When at length she was down on the ground, she asked Blair if her bonnet was on straight: “Because, my dear”—and Ruth could not for her life tell to whom she was speaking—“nothing characterizes a woman more than her bonnet.”
Then having been assured that this mark of character was all right, she turned to Ruth, and said, with the greatest graciousness:
“How do you do, my dear? You must allow me to kiss you. I am Cousin Thomasia.”
Ruth’s surprised look as she greeted her, perhaps, made her add, “I am everybody’s Cousin Thomasia.”
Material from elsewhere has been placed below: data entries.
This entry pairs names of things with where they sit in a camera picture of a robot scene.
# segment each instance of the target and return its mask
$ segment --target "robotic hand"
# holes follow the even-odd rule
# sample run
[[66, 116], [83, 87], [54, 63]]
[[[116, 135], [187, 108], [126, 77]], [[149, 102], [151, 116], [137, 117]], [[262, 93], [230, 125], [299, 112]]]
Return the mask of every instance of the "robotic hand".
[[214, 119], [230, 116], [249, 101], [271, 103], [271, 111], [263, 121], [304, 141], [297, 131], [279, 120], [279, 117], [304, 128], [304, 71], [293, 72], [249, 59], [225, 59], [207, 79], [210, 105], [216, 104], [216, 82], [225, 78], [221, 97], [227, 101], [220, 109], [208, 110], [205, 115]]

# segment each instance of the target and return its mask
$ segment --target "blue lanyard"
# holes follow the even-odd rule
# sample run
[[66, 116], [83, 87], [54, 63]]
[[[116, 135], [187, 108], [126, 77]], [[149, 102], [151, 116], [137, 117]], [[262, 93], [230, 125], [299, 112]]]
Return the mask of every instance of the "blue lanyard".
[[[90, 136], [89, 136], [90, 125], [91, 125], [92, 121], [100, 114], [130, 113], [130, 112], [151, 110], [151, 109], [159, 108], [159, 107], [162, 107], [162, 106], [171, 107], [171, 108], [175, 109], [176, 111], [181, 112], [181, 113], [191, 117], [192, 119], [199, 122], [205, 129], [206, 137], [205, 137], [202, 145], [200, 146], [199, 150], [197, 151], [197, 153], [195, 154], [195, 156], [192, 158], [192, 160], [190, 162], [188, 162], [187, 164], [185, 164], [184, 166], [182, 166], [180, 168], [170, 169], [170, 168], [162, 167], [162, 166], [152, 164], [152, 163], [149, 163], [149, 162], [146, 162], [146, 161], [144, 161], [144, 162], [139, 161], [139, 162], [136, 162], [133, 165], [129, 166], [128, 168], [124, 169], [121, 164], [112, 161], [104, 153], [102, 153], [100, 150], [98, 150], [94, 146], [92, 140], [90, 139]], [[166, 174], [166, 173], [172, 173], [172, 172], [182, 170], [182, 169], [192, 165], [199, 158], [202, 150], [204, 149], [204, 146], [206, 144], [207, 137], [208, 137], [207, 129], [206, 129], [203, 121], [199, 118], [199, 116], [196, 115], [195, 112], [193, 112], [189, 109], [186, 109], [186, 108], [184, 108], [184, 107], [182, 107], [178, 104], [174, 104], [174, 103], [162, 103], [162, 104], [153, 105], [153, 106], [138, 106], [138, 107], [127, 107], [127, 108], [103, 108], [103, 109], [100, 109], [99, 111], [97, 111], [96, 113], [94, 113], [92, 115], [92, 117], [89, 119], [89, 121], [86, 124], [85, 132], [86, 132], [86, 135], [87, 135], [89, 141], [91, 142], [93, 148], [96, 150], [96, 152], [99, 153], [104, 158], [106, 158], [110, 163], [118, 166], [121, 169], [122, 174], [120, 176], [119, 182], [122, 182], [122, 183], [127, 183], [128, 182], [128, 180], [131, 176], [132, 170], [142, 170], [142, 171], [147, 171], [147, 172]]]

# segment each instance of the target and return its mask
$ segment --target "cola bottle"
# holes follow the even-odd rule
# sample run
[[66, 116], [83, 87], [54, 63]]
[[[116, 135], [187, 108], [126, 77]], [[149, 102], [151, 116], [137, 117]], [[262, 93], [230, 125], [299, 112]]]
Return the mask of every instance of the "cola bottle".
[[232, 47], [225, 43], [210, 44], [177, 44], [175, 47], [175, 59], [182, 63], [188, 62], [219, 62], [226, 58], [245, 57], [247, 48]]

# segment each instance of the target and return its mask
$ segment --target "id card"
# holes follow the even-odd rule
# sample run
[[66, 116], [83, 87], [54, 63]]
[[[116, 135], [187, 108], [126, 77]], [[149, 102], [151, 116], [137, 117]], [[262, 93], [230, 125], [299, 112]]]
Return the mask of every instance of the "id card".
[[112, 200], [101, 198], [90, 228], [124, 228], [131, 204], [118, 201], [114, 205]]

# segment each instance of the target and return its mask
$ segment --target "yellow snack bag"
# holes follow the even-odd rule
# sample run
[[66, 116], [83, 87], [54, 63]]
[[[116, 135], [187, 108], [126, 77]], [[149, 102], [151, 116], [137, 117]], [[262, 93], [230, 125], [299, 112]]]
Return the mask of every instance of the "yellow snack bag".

It was indeed as she said, she was everybody’s Cousin Thomasia, and before she had been in the house ten minutes, Ruth felt as if she were, at least, hers. She accepted the arm-chair offered her, with the graciousness of a queen, and spread out her faded skirts with an air which Ruth noted and forthwith determined to copy. Then she produced her knitting, and began to knit so quietly that it was almost as if the yarn and needles had appeared at her bidding. The next instant she began a search for something—began it casually, so casually that she knit between-times, but the search quickened and the knitting ceased.
“Blair?——!”
“You brought them with you, Cousin Thomasia.”
“No, my dear, I left them, I’m sure I left them——” (searching all the time) “right on—Where can they be?”
“I saw you have them in the wagon.”
“Then I’ve dropped them—Oh, dear! dear! What shall I do?”